Ms Golovchenko opened up about leaving Kherson, describing it as “the most difficult decision of my life”.
“Leaving was the most difficult decision of my life and finding a driver to get us out was hard.
“My father had a car but he could not drive because it was too dangerous and we had to pay crazy money for a driver – you could buy a ticket to Australia for the price we paid – and it was just from Kherson to Odessa, which is not a long distance.”
From Odessa, the pianist travelled many hours on a train to Lviv, arriving in the early hours of the morning, without any food and having to sleep on a “tiny” mattress on the floor of a train station, before being driven to Poland by a friend and eventually reaching her host at the end of April 2022.
Ms Golovchenko and Ms Balen were paired together via a local support group called Holme Valley Homes for Ukraine, with the fact that Ms Balen had a piano being of huge importance for Ms Golovchenko, especially since she has struggled finding employment as a pianist in the UK.
“Daria has been to job centres, but they aren’t really geared up for helping musicians to find work”, Ms Balen said.
“She gets universal credit, but it is not really enough to cover rent.”
Ms Balen added that her grandparents fled Zhytomyr in the 1900s, which was part of the Russian empire at the time, because they were Jewish, and got to the UK without money thanks to the kindness of strangers.
“People helped them as they made their journey – I’m repaying the help my grandparents had because it is what many Ukrainians are having to do now.”
Ms Golovchenko’s interest in the piano began at the age of five, where she would pretend she was playing by drawing keys on a piece of paper.
“And I played in a concert on a real piano after practising on paper.”
Her parents managed to purchase a piano when she was six, and from there she went on to study classical piano at the Conservatoire in Kharkiv.
The performance could have been scuppered because of the lack of a keyboard, but Ms Golovchenko managed to borrow a full-size, weighted Casio keyboard in the nick of time, thanks to a Facebook appeal.
Ms Balen added that this was “just one of the difficulties when you leave your life”.
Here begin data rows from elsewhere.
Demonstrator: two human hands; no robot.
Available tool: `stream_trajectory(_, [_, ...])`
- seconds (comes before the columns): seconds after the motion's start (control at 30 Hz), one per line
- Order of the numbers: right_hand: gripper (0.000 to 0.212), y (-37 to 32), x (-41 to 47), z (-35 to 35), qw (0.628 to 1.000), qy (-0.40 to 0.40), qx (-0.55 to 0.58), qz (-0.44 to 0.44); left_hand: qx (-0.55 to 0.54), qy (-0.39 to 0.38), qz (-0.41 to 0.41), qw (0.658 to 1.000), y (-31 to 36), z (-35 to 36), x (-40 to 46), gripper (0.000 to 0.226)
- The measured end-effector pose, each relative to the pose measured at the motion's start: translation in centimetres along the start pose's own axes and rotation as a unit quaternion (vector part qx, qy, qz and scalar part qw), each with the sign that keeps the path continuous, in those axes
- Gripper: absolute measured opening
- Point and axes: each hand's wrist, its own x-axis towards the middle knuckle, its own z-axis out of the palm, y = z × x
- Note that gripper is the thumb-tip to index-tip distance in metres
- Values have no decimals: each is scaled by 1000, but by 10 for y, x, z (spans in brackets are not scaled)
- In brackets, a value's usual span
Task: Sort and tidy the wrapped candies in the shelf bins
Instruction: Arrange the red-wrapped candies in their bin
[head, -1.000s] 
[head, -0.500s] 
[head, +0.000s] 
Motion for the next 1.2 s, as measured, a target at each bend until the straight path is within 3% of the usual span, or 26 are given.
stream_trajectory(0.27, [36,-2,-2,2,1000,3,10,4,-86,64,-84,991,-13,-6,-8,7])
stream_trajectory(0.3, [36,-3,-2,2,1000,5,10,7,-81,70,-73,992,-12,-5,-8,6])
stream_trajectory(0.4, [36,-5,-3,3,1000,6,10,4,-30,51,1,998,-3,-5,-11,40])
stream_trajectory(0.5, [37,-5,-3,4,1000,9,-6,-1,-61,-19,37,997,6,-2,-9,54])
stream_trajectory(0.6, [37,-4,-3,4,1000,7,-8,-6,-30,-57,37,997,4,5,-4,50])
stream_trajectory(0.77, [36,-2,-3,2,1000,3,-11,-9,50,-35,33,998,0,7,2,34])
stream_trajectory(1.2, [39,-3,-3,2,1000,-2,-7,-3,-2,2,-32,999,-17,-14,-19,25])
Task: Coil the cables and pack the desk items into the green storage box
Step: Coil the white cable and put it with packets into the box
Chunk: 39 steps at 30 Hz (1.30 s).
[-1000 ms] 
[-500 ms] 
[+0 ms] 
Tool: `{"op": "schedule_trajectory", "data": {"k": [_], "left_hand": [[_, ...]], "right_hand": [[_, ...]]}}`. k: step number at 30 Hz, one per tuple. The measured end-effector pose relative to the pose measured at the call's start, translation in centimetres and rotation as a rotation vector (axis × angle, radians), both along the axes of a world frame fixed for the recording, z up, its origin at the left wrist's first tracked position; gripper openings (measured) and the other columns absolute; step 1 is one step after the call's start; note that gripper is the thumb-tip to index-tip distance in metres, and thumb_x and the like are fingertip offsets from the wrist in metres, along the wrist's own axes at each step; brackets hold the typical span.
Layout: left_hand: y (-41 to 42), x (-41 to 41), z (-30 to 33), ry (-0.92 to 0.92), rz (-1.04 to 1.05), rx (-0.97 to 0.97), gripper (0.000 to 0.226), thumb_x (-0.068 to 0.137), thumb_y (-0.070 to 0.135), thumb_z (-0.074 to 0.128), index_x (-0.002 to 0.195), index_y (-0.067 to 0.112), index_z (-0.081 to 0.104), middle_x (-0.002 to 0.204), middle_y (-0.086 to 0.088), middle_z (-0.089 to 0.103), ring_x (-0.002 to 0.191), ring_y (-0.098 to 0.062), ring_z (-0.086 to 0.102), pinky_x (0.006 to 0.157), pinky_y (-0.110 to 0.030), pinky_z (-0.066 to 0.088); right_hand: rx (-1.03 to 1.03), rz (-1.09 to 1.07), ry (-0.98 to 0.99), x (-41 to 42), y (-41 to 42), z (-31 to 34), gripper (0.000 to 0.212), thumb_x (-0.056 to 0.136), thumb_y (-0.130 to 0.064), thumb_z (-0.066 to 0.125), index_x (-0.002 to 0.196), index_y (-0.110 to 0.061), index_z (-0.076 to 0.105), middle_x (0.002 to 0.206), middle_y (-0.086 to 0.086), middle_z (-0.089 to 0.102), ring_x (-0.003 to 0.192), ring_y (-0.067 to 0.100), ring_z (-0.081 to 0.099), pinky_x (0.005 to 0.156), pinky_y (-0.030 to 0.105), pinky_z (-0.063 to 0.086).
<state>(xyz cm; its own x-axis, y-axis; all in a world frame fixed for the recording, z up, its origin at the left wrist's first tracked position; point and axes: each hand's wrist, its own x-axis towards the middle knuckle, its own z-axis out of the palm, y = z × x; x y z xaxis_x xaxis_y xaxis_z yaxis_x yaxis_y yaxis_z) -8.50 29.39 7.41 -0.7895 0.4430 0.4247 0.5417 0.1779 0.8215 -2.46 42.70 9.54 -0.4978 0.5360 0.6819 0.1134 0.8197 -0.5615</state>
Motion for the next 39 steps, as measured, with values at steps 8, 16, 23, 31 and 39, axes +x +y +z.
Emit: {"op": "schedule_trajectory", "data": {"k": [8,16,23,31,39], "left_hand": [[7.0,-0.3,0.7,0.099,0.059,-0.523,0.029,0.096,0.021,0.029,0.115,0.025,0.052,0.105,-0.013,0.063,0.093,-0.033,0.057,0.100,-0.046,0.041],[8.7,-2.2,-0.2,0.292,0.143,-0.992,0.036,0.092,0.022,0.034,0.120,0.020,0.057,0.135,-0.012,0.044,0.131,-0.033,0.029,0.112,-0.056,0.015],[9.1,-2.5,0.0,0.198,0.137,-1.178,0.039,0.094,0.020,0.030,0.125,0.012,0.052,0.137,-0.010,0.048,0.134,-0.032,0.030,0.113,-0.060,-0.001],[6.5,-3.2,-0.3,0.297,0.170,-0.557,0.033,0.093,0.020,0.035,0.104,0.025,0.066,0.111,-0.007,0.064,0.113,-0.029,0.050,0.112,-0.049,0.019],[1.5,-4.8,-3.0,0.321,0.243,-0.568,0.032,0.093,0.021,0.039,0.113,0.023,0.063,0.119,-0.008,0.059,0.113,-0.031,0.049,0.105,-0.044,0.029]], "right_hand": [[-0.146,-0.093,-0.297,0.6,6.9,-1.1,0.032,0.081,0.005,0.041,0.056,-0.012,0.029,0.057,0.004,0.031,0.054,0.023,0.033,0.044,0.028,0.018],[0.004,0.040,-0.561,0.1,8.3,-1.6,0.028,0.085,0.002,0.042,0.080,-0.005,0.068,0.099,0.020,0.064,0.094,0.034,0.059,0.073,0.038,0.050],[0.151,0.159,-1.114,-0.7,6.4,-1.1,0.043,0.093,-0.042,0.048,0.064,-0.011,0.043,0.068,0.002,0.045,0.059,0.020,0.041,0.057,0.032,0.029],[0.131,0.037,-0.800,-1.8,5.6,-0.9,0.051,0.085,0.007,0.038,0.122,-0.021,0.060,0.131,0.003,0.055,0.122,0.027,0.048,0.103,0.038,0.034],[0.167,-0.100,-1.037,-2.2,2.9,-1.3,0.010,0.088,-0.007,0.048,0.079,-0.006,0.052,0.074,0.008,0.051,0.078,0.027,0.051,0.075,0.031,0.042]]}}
“(Daria) could only bring one suitcase and her daughter, she could not bring a piano, she couldn’t bring any music and her priority was finding somewhere safe.
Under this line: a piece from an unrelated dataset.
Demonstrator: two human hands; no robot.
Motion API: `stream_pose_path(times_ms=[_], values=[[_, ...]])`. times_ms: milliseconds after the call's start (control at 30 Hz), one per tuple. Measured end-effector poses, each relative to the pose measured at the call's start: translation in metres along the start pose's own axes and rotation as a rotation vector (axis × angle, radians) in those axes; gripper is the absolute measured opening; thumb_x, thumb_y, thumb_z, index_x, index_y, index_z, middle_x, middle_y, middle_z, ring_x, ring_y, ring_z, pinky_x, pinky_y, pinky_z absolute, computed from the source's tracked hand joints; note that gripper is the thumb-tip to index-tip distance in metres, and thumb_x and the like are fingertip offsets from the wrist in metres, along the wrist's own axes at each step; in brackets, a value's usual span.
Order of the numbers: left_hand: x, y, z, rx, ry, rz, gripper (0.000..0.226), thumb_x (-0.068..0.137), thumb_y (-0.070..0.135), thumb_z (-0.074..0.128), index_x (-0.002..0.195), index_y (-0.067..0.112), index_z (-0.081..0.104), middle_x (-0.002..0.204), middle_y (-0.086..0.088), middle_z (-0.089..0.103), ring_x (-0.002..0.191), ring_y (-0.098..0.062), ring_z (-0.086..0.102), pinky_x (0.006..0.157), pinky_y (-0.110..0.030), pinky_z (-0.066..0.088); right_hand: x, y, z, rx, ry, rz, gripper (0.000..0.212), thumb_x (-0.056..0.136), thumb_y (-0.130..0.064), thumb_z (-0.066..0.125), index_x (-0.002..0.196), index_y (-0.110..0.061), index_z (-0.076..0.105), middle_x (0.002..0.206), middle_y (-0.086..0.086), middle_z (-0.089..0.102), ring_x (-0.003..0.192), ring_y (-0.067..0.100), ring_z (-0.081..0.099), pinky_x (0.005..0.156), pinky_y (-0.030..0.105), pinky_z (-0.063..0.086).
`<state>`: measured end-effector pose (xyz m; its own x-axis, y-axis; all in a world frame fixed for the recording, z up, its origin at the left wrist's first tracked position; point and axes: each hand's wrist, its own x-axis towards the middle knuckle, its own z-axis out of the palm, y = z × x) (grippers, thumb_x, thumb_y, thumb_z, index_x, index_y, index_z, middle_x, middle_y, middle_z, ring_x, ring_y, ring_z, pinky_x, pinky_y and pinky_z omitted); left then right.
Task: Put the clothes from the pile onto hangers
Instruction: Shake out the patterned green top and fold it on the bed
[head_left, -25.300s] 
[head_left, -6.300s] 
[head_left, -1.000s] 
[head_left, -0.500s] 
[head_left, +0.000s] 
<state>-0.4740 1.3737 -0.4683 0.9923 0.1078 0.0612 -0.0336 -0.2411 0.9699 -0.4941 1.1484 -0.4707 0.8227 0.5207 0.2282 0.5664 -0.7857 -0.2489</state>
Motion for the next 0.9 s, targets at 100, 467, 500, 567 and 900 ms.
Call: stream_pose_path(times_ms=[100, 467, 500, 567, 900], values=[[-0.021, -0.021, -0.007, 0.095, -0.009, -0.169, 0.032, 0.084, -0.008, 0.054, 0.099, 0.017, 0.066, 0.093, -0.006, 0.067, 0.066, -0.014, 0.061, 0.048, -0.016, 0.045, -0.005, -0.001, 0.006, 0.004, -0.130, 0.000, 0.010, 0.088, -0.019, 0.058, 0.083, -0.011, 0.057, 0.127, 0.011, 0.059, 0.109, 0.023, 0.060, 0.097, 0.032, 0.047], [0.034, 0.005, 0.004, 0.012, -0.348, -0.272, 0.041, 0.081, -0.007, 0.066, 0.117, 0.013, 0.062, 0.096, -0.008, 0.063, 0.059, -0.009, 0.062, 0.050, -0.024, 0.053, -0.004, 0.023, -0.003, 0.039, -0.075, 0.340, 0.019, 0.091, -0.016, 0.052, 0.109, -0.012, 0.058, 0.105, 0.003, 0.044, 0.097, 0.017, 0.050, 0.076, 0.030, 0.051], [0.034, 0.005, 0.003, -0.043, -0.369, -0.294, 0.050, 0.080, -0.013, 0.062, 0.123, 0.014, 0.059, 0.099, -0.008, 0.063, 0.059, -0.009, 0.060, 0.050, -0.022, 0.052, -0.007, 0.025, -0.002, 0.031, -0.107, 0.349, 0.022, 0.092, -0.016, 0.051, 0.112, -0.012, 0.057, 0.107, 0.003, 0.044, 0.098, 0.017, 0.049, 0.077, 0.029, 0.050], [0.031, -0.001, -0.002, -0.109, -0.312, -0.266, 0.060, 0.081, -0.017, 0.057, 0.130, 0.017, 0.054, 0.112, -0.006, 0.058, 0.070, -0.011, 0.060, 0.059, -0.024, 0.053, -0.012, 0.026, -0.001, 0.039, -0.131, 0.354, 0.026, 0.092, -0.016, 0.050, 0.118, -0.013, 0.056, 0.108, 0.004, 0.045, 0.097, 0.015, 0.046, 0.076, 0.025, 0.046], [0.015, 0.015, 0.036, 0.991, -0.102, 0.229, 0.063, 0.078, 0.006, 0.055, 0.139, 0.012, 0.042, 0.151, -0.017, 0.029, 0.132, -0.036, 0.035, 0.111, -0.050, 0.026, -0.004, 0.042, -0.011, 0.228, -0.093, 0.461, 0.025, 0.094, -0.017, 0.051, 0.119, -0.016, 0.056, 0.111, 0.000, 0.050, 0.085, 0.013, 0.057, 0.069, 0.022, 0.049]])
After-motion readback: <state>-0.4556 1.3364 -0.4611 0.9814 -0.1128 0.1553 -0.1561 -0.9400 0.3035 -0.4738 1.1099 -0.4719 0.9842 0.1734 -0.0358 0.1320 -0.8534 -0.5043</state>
“It’s taken Daria about a year to get to a place where she is able to play the piano properly, and it’s good in a way that this Eurovision opportunity has come for her a year after she has arrived because it has taken her a year to recover from the trauma of escaping Ukraine.
“It has significance bigger than Eurovision, it’s kind of saying she’s back as a musician.”
“It was maybe one month before and they already had Ukrainian menus in restaurants, they put Ukrainian slogans for welcome in cafes,” she said.
“Now, when I watch the news, I can see that they have a Ukrainian village and everywhere there is Ukrainian food, Ukrainian musicians, Ukrainians chefs – a lot of Ukrainian culture everywhere.
“It’s so nice, it makes me so happy.”